Reverend Richard Coles: I pray for punk, for something to come along and upset everybody and ignite fires
From The Communards to communion, the Reverend Richard Coles flaunts his own unique vicar style. He talks to Joe Nerssessian about The Walking Dead, Strictly and why he still hankers for the music of the Eighties
The Reverend Richard Coles is not your standard vicar. From budding pop star to the Anglican priesthood, the writer, broadcaster and inspiration for BBC sitcom Rev could easily be considered a bit of a maverick, but it's not a title he would give himself.
"That makes me think of Tom Cruise on a motorbike, and I don't think I'm that," he says.
"I don't think of myself as a maverick at all. Quite the opposite - I really think of myself as quite conventional but dispersed over unusual territory."
That unusual territory started more than 30 years ago when the former member of The Communards and Bronski Beat was making music. Nearly three decades on, he's here to talk about a new voyage into the charts.
The 55-year-old is playing DJ this time. He's selected 41 of his favourite festive songs just in time for a Christmas release.
Standing tall and sporting his dog collar, Coles is warm and welcoming as he sits next to a plate piled high with pastries in Sony's Kensington offices.
"I was sitting in Five Guys having a beef burger and Rockin' Around The Christmas Tree came on, which is great. But I wanted to get back to the original story.
"I wanted to put together a Christmas album that went back to the stable in Bethlehem and the source of it all. It kind of gets lost sometimes."
From Aled Jones' Candlelight Carol to Mario Lanza's The First Nowell, The Reverend Richard Coles: Songs For Christmas certainly does that, but doesn't he miss making his own music?

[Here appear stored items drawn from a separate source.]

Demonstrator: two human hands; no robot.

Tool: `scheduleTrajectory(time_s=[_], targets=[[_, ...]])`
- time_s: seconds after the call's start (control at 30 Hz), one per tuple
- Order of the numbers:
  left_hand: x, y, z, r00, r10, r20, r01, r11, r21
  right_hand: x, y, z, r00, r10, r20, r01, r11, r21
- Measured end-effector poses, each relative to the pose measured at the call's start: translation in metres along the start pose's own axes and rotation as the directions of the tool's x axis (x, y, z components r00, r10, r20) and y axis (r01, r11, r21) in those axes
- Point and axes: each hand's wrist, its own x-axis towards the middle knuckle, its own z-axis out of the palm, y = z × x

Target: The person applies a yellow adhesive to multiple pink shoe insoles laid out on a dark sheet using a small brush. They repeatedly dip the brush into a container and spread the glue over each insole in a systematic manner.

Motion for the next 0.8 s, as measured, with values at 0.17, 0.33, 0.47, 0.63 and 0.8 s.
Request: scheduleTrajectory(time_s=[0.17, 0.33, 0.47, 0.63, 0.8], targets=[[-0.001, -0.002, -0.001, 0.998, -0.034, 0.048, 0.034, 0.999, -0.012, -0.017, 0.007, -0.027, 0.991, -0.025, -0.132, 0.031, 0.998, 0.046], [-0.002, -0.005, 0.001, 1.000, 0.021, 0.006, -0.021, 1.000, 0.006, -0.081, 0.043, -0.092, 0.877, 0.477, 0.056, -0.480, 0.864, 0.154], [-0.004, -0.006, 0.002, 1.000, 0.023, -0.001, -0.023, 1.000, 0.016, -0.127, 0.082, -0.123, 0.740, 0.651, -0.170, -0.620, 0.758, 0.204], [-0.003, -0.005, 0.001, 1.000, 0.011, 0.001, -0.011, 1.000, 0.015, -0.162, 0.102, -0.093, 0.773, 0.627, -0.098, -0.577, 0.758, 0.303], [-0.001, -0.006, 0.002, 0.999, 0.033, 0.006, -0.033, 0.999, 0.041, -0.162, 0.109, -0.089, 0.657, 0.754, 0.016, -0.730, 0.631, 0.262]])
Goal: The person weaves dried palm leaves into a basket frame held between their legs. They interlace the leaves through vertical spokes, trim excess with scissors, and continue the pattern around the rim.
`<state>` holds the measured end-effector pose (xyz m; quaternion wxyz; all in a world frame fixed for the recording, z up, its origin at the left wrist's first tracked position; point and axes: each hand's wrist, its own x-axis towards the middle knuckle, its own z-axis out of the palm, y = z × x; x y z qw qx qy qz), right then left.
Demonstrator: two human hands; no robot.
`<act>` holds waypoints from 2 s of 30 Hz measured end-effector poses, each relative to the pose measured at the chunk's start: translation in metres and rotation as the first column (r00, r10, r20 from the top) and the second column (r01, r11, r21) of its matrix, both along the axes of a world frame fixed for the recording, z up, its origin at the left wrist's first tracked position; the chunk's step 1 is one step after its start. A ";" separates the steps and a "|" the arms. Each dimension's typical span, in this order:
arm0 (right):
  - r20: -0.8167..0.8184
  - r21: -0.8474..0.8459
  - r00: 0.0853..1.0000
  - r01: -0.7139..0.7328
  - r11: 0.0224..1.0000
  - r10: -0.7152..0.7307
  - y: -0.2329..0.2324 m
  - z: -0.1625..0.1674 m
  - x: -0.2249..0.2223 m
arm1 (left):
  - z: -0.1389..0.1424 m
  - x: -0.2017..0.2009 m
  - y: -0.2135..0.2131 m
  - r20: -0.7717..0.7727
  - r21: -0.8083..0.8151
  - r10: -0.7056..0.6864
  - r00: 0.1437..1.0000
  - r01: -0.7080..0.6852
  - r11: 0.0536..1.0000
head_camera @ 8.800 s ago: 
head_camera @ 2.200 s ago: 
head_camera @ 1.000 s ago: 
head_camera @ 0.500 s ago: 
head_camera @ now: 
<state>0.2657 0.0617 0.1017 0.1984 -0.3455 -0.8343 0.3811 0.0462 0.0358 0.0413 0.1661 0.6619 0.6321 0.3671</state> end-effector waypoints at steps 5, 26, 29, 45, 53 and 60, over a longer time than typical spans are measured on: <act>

"I don't think there's any need to inflict my efforts on people particularly," he says drily.
Further probing reveals a little more enthusiasm.
"I guess part of me would like to have another go with Jimmy, really ... he was the best singer I ever worked with. And he was just so exciting to work with too. Maybe for a charity thing," he ponders, fidgeting in his seat.
Jimmy, of course, is Jimmy Somerville, Coles' collaborator in both The Communards and Bronski Beat, but their friendship began before that.
Both young men escaped their hometowns (Kettering for Coles, Glasgow for Somerville) for the neon lights of Soho and the idea that in Eighties London almost anything was possible.
"I lived in a squalid flat in King's Cross, Jimmy lived in a squat in Bloomsbury," he says. "You could sign on, you could live hand-to-mouth, and I just don't know how people could do that now. There's not room in it for a thousand flowers to bloom I guess, but maybe I'm just old."
"There was a pungency about the culture in the Eighties. It created pungent music, and record companies had the resources and were bothering to sign up new and exciting acts."
Perhaps unaware he is sitting inside the building which houses Simon Cowell's record label, Syco, he bemoans the X Factor's "supermarketed" output.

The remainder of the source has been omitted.